If it's ammonia problem then imo flw this rountine......add water conditioner after water changes.

Follow this eight-stage recovery plan:

1) Stop feeding immediately.
2) Aerate vigorously, check the filter and tank for any decaying matter.
3) Carry out a partial water change.
4) Retest for ammonia to confirm near-zero reading(s).
5) Allow the aquarium two days furher “rest” without feeding, etc.
6) Retest and repeat steps 1-5, if necessary.
7) If readings are near zero, then start feeding sparingly.
8) Continue to test water to confirm that filter is now coping with ammonia and nitrite production.

hope this helps


----------



## logan22 (Sep 6, 2010)

wow thanks so much guys!! i will definitly use all this good info

Best regrads


----------



## gklaw (May 31, 2010)

Did you get your canister filter yet for the 90 gallon? Make sure you are getting enough filtration.


----------



## Dough (Apr 21, 2010)

I wonder if it is the time of year. I have had some issues with my tanks mass pleco die off 13 or so. and some bad ich. good luck hope it all works out. oh ya my parrot he/she gets black spots form time to time.
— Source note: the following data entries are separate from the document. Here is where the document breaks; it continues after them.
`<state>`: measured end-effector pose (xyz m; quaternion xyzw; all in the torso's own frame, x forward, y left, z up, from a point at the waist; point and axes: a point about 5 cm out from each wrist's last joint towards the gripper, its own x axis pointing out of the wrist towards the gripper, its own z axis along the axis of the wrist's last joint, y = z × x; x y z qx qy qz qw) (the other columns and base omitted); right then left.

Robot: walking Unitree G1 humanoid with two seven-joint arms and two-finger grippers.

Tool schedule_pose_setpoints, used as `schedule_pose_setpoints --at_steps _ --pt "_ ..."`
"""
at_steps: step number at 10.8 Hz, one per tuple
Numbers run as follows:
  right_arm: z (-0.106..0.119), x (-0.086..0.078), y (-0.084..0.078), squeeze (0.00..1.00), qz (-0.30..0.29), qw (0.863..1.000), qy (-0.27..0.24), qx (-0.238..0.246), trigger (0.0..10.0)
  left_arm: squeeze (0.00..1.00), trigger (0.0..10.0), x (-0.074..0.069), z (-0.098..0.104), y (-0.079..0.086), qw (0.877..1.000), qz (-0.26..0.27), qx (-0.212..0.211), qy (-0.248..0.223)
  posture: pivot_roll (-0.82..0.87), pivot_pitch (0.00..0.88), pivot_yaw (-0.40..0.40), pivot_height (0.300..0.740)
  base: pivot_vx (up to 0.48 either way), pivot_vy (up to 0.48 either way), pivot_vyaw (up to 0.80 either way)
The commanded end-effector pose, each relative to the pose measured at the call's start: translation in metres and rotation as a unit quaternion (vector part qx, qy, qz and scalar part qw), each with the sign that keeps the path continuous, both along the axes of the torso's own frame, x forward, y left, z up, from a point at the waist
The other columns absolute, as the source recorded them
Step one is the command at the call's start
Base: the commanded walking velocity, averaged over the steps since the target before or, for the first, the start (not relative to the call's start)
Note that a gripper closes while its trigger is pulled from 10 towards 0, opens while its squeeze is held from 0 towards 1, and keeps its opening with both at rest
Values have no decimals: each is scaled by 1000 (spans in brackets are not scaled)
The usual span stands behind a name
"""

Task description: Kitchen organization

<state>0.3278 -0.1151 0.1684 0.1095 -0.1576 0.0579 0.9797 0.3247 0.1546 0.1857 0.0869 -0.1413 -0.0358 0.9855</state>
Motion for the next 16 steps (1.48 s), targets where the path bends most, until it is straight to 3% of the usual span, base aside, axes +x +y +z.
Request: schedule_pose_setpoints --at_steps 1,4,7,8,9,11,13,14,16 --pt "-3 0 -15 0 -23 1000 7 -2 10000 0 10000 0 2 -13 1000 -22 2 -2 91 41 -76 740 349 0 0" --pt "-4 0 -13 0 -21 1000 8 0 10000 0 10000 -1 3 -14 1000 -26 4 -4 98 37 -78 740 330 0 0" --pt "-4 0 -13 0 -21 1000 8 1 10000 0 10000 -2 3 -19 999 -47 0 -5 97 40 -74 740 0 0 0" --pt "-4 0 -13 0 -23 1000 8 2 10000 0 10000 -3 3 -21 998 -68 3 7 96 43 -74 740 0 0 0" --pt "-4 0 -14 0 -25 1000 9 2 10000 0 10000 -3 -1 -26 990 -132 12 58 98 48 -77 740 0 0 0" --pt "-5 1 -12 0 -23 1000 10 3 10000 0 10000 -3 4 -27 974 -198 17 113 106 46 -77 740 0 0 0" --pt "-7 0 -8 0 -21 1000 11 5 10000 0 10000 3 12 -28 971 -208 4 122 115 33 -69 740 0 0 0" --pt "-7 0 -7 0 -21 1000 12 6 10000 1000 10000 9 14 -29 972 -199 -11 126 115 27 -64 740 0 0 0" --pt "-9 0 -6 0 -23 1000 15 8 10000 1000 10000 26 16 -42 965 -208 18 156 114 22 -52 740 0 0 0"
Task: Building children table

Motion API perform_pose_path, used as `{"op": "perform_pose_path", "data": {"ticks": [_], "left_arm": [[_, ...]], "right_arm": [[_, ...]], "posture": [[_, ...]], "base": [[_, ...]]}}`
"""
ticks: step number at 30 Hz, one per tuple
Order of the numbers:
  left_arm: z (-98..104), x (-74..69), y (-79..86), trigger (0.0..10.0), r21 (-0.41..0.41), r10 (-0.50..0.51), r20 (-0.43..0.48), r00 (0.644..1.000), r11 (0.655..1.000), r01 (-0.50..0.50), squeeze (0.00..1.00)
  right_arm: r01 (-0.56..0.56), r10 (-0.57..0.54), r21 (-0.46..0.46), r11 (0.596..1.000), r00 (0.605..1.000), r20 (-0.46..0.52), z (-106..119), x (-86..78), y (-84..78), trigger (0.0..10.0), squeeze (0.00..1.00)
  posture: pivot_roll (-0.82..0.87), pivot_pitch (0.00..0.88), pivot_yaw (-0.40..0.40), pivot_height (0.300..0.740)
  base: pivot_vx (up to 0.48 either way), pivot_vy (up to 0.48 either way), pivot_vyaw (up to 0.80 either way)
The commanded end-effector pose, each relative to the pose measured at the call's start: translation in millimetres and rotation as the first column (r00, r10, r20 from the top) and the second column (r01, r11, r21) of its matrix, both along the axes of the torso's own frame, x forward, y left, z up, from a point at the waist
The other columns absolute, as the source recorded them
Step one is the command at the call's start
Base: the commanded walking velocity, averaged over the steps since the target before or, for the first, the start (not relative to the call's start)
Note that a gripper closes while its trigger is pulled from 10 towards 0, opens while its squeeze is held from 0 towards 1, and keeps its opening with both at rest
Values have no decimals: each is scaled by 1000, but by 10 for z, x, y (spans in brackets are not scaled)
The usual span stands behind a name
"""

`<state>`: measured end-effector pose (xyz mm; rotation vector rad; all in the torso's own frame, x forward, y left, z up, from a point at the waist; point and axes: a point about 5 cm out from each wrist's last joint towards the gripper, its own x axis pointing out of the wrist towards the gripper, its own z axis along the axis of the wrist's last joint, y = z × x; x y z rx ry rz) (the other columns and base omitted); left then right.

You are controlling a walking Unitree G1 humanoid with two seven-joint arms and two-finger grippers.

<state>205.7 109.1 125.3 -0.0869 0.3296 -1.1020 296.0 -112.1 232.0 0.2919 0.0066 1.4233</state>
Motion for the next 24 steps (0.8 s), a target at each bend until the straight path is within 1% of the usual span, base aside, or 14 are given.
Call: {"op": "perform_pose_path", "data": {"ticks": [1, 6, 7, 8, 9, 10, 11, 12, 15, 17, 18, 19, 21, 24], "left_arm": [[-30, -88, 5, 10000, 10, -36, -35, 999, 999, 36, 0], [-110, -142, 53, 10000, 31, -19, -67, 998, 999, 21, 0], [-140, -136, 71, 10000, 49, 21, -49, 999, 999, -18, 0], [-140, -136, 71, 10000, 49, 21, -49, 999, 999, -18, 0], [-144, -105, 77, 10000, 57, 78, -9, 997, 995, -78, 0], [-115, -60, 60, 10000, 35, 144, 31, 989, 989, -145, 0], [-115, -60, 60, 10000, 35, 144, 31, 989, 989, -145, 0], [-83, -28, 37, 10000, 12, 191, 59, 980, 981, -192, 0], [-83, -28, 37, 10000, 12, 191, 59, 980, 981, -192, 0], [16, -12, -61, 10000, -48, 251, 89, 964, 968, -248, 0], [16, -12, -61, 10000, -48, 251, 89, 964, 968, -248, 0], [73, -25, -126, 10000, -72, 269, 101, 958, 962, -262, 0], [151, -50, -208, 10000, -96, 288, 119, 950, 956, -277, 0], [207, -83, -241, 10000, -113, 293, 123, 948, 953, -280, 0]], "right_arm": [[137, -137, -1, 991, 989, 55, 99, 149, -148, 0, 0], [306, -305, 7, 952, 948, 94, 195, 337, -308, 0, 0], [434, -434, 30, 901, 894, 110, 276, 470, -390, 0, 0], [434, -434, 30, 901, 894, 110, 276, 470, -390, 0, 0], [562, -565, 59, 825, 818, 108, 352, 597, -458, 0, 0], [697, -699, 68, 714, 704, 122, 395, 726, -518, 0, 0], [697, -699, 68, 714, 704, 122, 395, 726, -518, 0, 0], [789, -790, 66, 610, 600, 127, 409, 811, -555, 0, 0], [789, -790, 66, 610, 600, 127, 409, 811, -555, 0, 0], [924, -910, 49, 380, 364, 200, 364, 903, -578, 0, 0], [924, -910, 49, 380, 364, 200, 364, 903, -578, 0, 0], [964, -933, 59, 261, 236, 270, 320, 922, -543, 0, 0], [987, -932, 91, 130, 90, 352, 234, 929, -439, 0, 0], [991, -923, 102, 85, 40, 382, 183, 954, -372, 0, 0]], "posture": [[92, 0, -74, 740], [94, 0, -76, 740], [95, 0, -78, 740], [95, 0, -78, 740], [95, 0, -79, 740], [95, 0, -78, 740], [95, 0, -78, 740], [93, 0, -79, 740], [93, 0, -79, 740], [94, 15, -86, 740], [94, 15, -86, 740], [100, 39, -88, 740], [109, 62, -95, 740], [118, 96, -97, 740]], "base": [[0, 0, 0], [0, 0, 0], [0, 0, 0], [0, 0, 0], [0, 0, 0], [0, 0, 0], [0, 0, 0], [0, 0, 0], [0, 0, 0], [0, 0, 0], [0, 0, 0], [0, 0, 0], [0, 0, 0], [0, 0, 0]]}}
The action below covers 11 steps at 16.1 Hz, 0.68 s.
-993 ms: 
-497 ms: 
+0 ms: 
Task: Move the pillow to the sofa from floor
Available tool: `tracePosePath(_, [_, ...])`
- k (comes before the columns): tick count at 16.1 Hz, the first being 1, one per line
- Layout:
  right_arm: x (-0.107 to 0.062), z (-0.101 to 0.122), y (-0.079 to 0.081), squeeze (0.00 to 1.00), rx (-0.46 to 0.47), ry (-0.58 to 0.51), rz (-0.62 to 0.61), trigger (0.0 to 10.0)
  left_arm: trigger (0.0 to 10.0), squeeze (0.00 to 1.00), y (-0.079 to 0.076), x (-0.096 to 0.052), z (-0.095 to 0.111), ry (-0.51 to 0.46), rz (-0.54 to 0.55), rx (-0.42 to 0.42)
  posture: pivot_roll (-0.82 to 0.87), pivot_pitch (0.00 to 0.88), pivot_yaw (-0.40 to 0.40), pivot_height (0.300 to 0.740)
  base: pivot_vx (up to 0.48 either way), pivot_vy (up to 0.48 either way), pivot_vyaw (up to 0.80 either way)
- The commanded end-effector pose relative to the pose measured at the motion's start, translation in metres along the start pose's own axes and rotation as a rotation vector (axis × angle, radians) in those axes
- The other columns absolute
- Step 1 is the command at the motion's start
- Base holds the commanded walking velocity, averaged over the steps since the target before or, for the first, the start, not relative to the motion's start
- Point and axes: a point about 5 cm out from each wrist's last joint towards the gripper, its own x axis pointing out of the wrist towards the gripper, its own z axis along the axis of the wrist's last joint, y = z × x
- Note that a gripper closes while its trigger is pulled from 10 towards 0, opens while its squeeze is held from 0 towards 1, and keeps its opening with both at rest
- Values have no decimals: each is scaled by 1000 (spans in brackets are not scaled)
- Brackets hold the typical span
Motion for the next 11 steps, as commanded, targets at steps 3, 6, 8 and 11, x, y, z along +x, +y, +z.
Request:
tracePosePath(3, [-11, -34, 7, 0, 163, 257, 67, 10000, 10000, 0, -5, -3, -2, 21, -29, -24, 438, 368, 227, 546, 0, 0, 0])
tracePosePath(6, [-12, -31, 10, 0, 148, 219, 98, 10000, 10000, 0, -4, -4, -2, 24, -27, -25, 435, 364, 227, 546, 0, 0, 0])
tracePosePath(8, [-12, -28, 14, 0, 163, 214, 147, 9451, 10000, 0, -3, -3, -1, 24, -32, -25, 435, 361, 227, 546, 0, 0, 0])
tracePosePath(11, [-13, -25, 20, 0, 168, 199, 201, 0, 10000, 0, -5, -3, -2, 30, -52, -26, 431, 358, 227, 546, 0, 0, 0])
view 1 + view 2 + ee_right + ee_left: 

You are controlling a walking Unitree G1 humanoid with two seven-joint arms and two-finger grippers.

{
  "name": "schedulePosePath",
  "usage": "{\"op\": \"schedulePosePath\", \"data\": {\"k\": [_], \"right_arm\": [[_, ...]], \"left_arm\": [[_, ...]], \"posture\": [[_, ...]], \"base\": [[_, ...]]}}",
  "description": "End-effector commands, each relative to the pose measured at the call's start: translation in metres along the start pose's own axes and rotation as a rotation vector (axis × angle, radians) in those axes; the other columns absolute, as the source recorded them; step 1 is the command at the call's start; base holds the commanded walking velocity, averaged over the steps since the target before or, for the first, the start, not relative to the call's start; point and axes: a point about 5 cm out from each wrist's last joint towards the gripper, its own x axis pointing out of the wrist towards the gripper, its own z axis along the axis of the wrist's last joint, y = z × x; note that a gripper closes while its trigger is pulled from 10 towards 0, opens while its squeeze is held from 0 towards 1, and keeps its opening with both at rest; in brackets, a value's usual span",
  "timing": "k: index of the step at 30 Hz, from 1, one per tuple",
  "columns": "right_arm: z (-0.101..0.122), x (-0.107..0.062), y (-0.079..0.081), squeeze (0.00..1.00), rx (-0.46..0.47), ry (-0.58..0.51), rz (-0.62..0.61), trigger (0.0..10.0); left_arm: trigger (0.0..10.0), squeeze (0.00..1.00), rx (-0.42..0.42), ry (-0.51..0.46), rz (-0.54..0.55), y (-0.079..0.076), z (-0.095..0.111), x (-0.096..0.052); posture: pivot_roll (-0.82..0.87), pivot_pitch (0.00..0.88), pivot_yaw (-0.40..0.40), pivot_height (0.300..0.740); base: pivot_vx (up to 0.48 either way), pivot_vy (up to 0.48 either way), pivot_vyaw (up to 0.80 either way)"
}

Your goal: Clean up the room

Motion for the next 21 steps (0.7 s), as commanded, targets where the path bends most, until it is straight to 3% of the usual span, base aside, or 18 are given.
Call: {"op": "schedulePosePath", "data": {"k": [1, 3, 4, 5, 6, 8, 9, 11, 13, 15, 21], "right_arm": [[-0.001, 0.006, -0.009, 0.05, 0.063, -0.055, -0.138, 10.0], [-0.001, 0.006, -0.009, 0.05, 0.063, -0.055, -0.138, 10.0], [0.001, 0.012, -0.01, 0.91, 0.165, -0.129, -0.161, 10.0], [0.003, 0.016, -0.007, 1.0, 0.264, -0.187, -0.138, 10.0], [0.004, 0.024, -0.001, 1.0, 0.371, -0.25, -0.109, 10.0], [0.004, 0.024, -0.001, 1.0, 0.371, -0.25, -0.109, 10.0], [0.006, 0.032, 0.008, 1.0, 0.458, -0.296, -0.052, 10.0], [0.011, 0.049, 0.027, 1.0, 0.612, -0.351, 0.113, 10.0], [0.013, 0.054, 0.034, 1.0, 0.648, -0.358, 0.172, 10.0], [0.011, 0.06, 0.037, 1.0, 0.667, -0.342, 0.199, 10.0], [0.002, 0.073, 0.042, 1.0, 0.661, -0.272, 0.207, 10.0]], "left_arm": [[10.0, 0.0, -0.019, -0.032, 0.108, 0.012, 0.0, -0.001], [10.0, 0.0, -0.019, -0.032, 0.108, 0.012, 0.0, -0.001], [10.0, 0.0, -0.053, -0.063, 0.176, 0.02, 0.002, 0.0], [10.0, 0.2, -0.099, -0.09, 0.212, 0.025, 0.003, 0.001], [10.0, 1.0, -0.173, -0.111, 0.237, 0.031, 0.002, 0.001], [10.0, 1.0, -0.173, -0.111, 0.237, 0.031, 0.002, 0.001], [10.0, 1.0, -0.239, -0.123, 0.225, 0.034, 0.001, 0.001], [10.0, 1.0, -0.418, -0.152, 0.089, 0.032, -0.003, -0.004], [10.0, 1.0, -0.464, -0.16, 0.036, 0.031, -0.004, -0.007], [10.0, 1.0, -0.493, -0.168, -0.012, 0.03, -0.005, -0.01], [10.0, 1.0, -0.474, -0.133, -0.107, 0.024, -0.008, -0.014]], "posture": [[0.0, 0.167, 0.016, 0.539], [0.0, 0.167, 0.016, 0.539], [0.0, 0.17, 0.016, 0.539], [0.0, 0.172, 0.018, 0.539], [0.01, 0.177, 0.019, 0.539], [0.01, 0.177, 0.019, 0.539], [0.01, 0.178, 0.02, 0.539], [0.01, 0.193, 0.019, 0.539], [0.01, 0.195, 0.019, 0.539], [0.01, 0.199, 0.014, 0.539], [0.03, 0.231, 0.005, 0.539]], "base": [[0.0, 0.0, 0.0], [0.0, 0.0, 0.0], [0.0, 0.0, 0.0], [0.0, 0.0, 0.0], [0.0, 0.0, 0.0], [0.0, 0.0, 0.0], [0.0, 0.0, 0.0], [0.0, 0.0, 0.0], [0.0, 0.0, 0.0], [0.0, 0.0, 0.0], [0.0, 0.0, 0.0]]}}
I think due to stress or what not. they seam to come and go. as far as color loss. i am blank! unless you added other fish and that stressed them out. Mine has had some color lose when I added other fish but nothing I worried about.


----------



## t-bore (Apr 21, 2010)

My male parrot gets the streaks on his tail fins when they spawn. It is stress from fighting off the other fish while they spawn. Keep an eye on their behavior they will probably start to dig a hole in the gravel bed to spawn. It usually lasts 4-5 days then they go back to normal. Mine do this every month and a half or so.


----------



## logan22 (Sep 6, 2010)

O my gosh I THINK that they are spawning..they are digging constantly, they have there rock cave that they gaurd all the time but i dont see any eggs there?they have blotched black spots too on the body.. and streaks in the fins..hmmmthey seemed to have gotten beetter in the last few days since i did the water change...i will observe there behaviour over the next few days too see if it is indeed spawning..


----------



## Dough (Apr 21, 2010)

the males are not fertile. not sure why but I think something to do with how they are bread.


----------